#### [What is required]
Please copy each line below that contains the word "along".

#### [Data provided]
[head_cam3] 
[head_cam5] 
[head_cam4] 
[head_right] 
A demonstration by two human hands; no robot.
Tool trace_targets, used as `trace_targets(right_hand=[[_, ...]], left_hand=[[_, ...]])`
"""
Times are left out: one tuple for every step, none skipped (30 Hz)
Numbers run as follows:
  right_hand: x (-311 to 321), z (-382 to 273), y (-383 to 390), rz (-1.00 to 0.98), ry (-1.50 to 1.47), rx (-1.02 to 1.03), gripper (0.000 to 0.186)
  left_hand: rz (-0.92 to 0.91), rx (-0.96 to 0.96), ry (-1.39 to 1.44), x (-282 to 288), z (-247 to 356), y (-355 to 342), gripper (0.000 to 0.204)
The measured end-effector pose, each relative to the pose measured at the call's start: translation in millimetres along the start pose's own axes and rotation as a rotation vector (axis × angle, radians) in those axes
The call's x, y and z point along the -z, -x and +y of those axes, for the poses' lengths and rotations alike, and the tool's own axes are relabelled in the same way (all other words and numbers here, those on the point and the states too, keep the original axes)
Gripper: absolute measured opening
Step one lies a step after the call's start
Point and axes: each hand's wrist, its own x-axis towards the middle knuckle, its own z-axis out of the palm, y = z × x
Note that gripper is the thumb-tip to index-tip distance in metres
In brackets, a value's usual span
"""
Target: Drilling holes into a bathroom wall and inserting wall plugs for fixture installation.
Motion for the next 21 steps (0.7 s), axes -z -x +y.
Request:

#### [Written reply]
The measured end-effector pose, each relative to the pose measured at the call's start: translation in millimetres along the start pose's own axes and rotation as a rotation vector (axis × angle, radians) in those axes
The call's x, y and z point along the -z, -x and +y of those axes, for the poses' lengths and rotations alike, and the tool's own axes are relabelled in the same way (all other words and numbers here, those on the point and the states too, keep the original axes)

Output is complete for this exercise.